Furthermore, during the last five years a total of 1,300 queer people have been murdered in Colombia, Mexico, and Honduras, according to the network.

The network is a coalition of 10 LGBT organizations from the regions. Its goal is to raise awareness of the violence among governments and the general population.

Colombia, Mexico, and Honduras account for nearly 90% of all deaths, according to the network's findings.

A majority of the victims were young gay men, 18 to 25 years of age, most likely murdered in their homes. The number of transgender women murdered in the streets closely followed.

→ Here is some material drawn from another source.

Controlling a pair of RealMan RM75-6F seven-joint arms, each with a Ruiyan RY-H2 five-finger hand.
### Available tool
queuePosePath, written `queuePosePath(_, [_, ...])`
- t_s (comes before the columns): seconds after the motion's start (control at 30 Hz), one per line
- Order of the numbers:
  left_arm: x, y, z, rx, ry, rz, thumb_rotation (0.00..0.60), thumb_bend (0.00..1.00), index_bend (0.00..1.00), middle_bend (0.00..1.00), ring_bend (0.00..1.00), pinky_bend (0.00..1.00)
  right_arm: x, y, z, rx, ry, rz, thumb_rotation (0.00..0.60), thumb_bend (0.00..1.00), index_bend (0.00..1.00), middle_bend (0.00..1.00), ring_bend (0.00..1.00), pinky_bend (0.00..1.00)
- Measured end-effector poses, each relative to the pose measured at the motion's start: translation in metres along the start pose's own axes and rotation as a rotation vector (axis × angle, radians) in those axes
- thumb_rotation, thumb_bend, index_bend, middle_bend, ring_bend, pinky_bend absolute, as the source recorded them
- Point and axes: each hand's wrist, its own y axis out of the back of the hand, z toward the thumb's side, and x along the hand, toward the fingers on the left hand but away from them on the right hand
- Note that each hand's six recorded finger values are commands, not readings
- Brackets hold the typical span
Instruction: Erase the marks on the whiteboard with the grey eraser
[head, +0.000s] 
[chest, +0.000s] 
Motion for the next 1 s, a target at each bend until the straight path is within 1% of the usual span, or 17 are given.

Marcela Sanchez, head of Colombia Diversa, an LGBT organization based in Bogota, is a member of the network.

"Many of these deaths do not matter to anyone, not even to their own families," she told Reuters.

The countries in the study have an overall high-level of crime and drug violence, with murder rates three times the global average of 6.1 per 100,000 people, according to the United Nations.

A trend in Bogota shows that gangs target gay men as they are believed to be wealthier than straight men, reported Reuters. In nearly 12% of the murders the victims knew their killer.

An additional factor the network couldn't ignore was the rise of evangelical Christians, particularly in Central America, that espouse conservative values that are often anti-LGBT.

The report also highlighted progress made for LGBT rights — such as marriage equality and adoption — within the past decade. That didn't change the reality that violence against the LGBT community remains rife, Reuters reported, citing the report.